Княгиня Александра давно уже «сидела» на «белой» химии, модном среди аристократов аналоге кокаина. Более безвредный, но существенно более дорогой, он приносил почти те же ощущения, за что и был любим местной элитой. В последние годы «белек» стал для нее гораздо большим, чем просто наркотиком. Позволял убежать из «золотой» клетки, в которую превратился ее мир — мир пустых приемов, отчаянной собственной бездетности, беспросветной холодности возрастного мужа, разрушенных девичьих мечт. В наркотическом забытье она вновь возвращалась в свою юность, где все было по-другому: влюбленный в нее, но не благородный, юноша рядом, беззаботное будущее, любящие родители, лишенное мерзостей и интриг общение. Но чаще «белек» сносил все ее тормоза, «смывая» внешнюю маску благополучной благородной леди и превращая в развращенную леди-вамп. Собственно, это случилось и сейчас…

— Мяу… Мяу…, - томным голоском мяукала она, сползая с кресла на роскошный персидский ковер и начиная стелиться по нему гибким изгибающимся телом. Задравшееся вечернее платье уже давно ничего не скрывало — ни плотных крепких ягодиц, ни едва различимой полоски кружевных трусиков, ни изгибающейся мраморной спины, ни набухших на ее груди сосков. — Мяу… Мяу…, - кошечка хотела развлекаться. — Мяу… Мяу…

На другом конце комнаты в точно таком же кресле сидел мужчина чуть за пятьдесят, от которого веяло властностью и силой. Его квадратное гладко выбритой лицо обрюзгло, уголки рта тянулись вниз, придавая тяжелое недовольное выражение. Под стать были глаза — тусклые, словно у мертвой рыбы. Правда, в моменты бешенства и откровенной ярости, они преображались, становясь похожими на зрачок пистолета.

Князь Юсупов с презрением следил за ползущей к нему супругой, не делая ни движения. Наконец, он очнулся. Поднял правую руку и громко щелкнул пальцами.

— Винс! — на лестнице второго этажа тут же возникла фигура крепкого мужчины, его личного телохранителя. Одаренный, как и его хозяин, он был словно пес ему предан, сопровождая его всюду. — Забери эту суку и отнеси в ее комнату. И, ради всего святого, отбери у нее эту дурь! Тварь…

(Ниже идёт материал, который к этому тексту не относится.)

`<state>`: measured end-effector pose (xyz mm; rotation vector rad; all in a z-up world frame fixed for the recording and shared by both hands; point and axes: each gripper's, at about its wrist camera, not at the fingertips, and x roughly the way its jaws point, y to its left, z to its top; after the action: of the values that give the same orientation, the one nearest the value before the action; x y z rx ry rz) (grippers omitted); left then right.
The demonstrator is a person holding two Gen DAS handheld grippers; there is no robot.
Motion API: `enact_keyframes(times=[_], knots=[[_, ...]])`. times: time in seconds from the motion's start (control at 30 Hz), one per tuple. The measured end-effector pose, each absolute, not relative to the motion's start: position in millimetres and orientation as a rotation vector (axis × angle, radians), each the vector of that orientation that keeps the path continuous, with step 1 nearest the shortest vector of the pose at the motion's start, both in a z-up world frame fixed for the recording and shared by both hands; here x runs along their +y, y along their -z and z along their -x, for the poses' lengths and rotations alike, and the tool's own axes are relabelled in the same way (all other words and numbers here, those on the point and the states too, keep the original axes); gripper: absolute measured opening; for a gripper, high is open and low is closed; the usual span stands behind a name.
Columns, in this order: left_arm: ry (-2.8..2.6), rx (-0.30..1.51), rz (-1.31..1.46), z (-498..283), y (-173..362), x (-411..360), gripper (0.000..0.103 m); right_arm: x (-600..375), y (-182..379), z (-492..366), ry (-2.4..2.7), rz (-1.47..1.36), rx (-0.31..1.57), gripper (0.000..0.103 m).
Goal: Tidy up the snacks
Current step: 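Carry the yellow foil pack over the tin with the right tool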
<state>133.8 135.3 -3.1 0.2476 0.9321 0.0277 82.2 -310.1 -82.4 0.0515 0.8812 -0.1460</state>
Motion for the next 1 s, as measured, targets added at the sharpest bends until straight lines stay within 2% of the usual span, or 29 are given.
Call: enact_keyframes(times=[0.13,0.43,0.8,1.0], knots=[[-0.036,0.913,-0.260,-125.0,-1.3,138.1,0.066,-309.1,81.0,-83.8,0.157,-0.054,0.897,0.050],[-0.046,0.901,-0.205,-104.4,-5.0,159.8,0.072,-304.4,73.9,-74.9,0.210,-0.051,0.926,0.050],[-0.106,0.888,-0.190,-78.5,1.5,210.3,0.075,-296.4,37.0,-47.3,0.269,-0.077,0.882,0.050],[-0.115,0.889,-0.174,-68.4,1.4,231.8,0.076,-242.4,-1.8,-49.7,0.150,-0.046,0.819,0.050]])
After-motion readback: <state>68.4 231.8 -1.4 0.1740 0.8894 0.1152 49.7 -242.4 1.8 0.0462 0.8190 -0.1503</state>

Охранник быстро спустился по лестнице и мягко скрутил женщину. Та, конечно, попыталась поцарапать его и ударить своими кулачками, но ничего из этого не вышло. Ее зажал под мышкой и потащили на верх.

— Шеф, — на середине лестницы Винс остановился и, обернувшись, проговорил. — Она опять будет выть, как в прошлый раз… Может не будем отбирать дурь?

Князь в ответ поморщился. В прошлый раз она, действительно, подняла особенно мерзкий вой, затянувшийся на добрые полночи. Забыть такое было не просто.

— Винс! — скрипнул Юсупов зубами. — Я больше не хочу слушать этот вой! Слышишь меня, Винс?! Делай, что хочешь! Затыкай ей рот, трахай ее! Пусть она заткнется!

В ту же секунду, словно специально, женщина начала тихонечко подвывать. Ее тонкий голосок становился все громче и громче, все громче и громче, приобретая противную звучность и скрипучесть.

— Ви-и-и-нс! — снова рявкнул князь. — Заткни ей пасть!